WORK REQUIRED: Word for word, return every record.
(INFORMATION PROVIDED Opens)
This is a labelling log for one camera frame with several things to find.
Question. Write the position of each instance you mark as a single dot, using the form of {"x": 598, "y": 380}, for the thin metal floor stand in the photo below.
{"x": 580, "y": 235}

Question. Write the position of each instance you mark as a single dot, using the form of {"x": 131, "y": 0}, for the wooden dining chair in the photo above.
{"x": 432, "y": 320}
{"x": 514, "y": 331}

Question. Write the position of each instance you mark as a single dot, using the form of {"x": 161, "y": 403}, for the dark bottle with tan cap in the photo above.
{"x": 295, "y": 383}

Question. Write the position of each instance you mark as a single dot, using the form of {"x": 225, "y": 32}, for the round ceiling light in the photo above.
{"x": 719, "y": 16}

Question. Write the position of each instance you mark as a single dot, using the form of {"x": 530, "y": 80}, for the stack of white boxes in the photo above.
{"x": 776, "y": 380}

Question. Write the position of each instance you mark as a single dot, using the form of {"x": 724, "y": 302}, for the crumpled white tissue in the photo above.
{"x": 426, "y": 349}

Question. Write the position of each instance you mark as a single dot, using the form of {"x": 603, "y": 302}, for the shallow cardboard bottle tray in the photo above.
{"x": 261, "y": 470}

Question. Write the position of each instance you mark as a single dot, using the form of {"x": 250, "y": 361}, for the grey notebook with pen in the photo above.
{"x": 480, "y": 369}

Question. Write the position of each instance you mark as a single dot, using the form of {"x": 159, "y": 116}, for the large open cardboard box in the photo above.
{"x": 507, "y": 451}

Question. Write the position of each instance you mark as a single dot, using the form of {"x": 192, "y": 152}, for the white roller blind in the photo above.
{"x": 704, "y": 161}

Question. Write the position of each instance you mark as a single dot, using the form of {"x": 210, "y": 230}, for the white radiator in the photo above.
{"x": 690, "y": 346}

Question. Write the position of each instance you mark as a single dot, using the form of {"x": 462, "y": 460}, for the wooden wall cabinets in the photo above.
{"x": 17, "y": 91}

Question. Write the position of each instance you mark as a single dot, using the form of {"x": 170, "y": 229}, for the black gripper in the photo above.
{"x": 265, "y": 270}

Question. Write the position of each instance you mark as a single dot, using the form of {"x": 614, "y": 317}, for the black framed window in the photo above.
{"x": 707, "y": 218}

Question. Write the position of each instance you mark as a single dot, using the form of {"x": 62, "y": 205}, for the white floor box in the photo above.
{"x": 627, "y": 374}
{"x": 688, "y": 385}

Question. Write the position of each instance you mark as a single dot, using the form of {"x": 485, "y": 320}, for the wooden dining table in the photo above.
(INFORMATION PROVIDED Closes)
SOLUTION TO THIS EXERCISE:
This is a labelling log for one camera frame with several things to find.
Question. Write the position of each instance you mark as a single dot, using the form of {"x": 598, "y": 380}, for the thin metal floor stand in the photo below.
{"x": 580, "y": 235}

Question. Write the position of each instance you mark as a single dot, using the form of {"x": 131, "y": 0}, for the wooden dining chair in the photo above.
{"x": 432, "y": 320}
{"x": 514, "y": 331}

Question. Write the position of each instance you mark as a single dot, using the form of {"x": 161, "y": 403}, for the dark bottle with tan cap in the photo above.
{"x": 295, "y": 383}

Question. Write the position of each instance you mark as a single dot, using the form of {"x": 225, "y": 32}, for the round ceiling light in the photo above.
{"x": 719, "y": 16}

Question. Write the position of each instance you mark as a single dot, using the form of {"x": 530, "y": 80}, for the stack of white boxes in the photo above.
{"x": 776, "y": 380}

Question. Write the position of each instance you mark as a single dot, using the form of {"x": 724, "y": 302}, for the crumpled white tissue in the photo above.
{"x": 426, "y": 349}

Question. Write the position of each instance you mark as a single dot, using the form of {"x": 603, "y": 302}, for the shallow cardboard bottle tray in the photo above.
{"x": 261, "y": 470}

Question. Write the position of each instance you mark as a single dot, using the form of {"x": 250, "y": 361}, for the grey notebook with pen in the photo above.
{"x": 480, "y": 369}

Question. Write the position of each instance you mark as a single dot, using the form of {"x": 159, "y": 116}, for the large open cardboard box in the photo above.
{"x": 507, "y": 451}

Question. Write the position of each instance you mark as a single dot, using the form of {"x": 192, "y": 152}, for the white roller blind in the photo above.
{"x": 704, "y": 161}

Question. Write the position of each instance you mark as a single dot, using the form of {"x": 210, "y": 230}, for the white radiator in the photo above.
{"x": 690, "y": 346}

Question. Write the position of each instance you mark as a single dot, using the form of {"x": 462, "y": 460}, for the wooden wall cabinets in the photo above.
{"x": 17, "y": 91}

Question. Write the position of each instance you mark as a single dot, using the form of {"x": 170, "y": 229}, for the black gripper in the photo above.
{"x": 265, "y": 270}

Question. Write the position of each instance you mark as a single dot, using the form of {"x": 614, "y": 317}, for the black framed window in the photo above.
{"x": 707, "y": 218}

Question. Write the position of each instance you mark as a single dot, using the form of {"x": 62, "y": 205}, for the white floor box in the photo above.
{"x": 627, "y": 374}
{"x": 688, "y": 385}

Question. Write the position of each instance you mark as a single dot, using the form of {"x": 485, "y": 320}, for the wooden dining table in the photo above.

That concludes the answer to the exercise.